今回の夜景のクライアント写真を振り返ると、事前の準備から現場のライティングまで、じっくりと語る価値があります。私たちは伝統的な瓦構造を持つ屋根をあえてロケーションとして選び、月夜と温かみのある提灯を合わせることで、赤白のコントラストが美しい衣装の質感を非常にふくよかに表現しました。
実はこのスタイリングを準備する際、真っ先に決めたのがあの赤と白的ツートンカラーの巨大な紙傘でした。傘の縁の羽のような模様と赤い部分が、ライティングを当てると非常に美しく映えるのですが、同時に撮影の難易度も上がりました。カメラの前で綺麗に傘を構えつつ、自然な立ち姿や振り返る動作を維持するために、普段から腕の筋トレをかなりこなしました。頭の上のうさ耳と赤いフリンジの髪飾りもこのスタイリングの精髄であり、ヘアスプレーで白髪のふんわり感を固定した後にゴールドの髪飾りを添えることで、全体的な視覚効果として「赤・金・白」の組み合わせが非常に調和しました。
夜景ポートレート撮影で最も難しいのは調光(ライティングコントロール)です。屋根の上の光源は非常に雑多で、人造の満月の光で人物の輪郭に発光感(リムライト)を持たせつつ、サイドからは温かみのある主光源で身体の衣装のディテールを照らし出す必要がありました。特に腰元にあるゴールドの螺旋雲紋の飾りは、少しでも反射すると白飛び(露出オーバー)してしまうため、照明技師さんが何度も角度を微調整してハイライトを抑えてくれました。撮影当日は風が強く、傘を持っているとグラつきやすかったのですが、シフォン素材の袖がなびく一瞬をスナップするために、何回もシャッターを試しました。
メイク全体に関しては、少しキリッとした(清冷な)長めのアイラインを採用し、衣装と同じく赤白のリップカラーを合わせることで、トータルコーディネートとしての統一感を持たせました。白いウィッグはレイヤー(分層)処理を施し、外側の輪郭と頭の上の2つの大きなうさ耳が連動することで、逆光のなかで毛羽立った美しいエッジライトが見えるようにしました。これは事前のスタイリングと後からのレタッチの両方でこだわって最適化した部分です。衣装の選定においては、ショート丈の白いアウター(外袍)だけでなく、あの独立した赤いアームカバー(袖套)が実に秀逸なデザインでした。腕のラインを綺麗に見せるだけでなく、紙傘の赤い部分と組み合わさることで視線を誘導し、画面に心地よい広がり(延伸感)を与えてくれます。
セットには白い狐の面も持ち込み、屋根瓦の端に配置して視線を外へ逃がすプロップとして活用し、少し神秘的な雰囲気を添えました。このようなキャラクター設定のある写真を撮る際、私はいつも小道具とポージングは同じくらい重要だと感じています。それらがキャラクターの神髄をしっかりと支えてくれるからです。背景の配置について、主光源と背景光のほかに、空気感を盛り上げるために周囲にレトロなデザインの提灯をいくつか並べ、暖黄色の光と、巨大な寒色系の模擬満月によって、寒暖のコントラストを作り出しました。1枚目の写真の鏡面のような写り込みは、実はレフ板を敷き詰めた成果であり、ローアングル(低机位)での撮影と合わせることで、波立つ水面に映る月のような「水月感」を表現でき、このような静寂な夜景の文脈にぴったり馴染みました。
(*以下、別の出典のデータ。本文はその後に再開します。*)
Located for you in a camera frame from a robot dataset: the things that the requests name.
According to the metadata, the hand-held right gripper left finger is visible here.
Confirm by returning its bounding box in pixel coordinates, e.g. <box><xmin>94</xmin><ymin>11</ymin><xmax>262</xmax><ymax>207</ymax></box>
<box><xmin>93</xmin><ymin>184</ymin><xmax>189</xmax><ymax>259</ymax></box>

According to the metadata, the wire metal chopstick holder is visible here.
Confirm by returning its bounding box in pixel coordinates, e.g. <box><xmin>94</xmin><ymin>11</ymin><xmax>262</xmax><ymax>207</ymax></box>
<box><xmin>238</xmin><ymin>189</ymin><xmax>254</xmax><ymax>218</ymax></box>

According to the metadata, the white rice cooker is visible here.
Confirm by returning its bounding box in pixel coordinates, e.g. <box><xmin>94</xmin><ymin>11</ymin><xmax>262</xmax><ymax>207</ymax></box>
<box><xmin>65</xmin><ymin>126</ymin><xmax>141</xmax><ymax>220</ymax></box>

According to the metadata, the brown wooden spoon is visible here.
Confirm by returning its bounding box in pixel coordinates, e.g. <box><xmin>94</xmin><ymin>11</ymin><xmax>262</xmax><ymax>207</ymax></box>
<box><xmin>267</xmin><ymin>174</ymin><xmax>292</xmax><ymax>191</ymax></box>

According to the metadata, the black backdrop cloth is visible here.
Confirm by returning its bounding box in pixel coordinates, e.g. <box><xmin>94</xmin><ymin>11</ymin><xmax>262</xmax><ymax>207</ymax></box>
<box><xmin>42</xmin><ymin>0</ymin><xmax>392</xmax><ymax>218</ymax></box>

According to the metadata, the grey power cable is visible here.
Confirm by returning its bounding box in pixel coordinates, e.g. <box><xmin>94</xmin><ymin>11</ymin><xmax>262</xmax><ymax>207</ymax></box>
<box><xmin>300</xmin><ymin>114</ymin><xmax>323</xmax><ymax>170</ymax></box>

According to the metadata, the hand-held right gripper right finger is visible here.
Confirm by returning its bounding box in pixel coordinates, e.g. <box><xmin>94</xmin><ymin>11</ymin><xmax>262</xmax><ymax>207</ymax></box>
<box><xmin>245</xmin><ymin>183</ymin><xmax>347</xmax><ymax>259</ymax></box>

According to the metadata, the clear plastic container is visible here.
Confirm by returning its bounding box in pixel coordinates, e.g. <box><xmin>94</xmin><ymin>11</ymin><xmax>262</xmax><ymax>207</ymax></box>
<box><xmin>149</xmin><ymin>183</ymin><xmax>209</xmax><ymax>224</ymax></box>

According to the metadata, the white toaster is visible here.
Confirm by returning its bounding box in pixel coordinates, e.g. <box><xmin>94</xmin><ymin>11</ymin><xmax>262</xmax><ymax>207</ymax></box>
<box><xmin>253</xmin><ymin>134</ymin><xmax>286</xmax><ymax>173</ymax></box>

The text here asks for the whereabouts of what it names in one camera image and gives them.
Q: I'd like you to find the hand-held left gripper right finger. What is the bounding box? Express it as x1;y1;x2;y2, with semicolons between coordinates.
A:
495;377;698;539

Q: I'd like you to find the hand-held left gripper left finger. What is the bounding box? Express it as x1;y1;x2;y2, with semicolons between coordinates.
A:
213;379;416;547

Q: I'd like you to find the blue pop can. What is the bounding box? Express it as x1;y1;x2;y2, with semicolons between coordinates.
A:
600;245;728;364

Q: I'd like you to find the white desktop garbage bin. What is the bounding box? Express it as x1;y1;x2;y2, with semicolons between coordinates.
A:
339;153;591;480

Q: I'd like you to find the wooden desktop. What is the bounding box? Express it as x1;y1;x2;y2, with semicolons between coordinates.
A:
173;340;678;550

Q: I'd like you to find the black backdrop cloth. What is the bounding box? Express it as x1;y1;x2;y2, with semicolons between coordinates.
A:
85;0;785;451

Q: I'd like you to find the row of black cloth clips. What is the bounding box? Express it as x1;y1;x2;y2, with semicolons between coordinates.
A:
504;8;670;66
キャラクターに対する理解や表現方法は人それぞれですが、私はこの写真集において、自然で堂々としつつも細部のこだわりを忘れない表現をできる限り追求しました。昼間見ると灰色でくすんだ瓦屋根が、夜間のライティングによって非常に上質な質感へと生まれ変わり、シャドウ部分のディテールがすべて影の中に隠されることで、人物の赤白のメインカラーが美しく際立ちました。完成した写真の中では、振り返るカットや正面で傘を差している数枚が特に気に入っており、表情や視線がとてもナチュラルに捉えられています。当日の撮影は深夜まで及び、手足が凍えるほど寒かったのですが、光の効果や古風な装いのディテールがすべて期待通りの仕上がりになったのを見て、苦労した甲斐があったと実感しました。一回一回のコスプレ撮影の裏にある試行錯誤のプロセス自体が、実は創作の楽しさの一部であり、特定のシチュエーションの中でキャラクターが生き生きと息づく姿を目にできること、その満足感は非常にリアルなものです。これこそが二次元撮影、そして和風撮影の醍醐味ですね。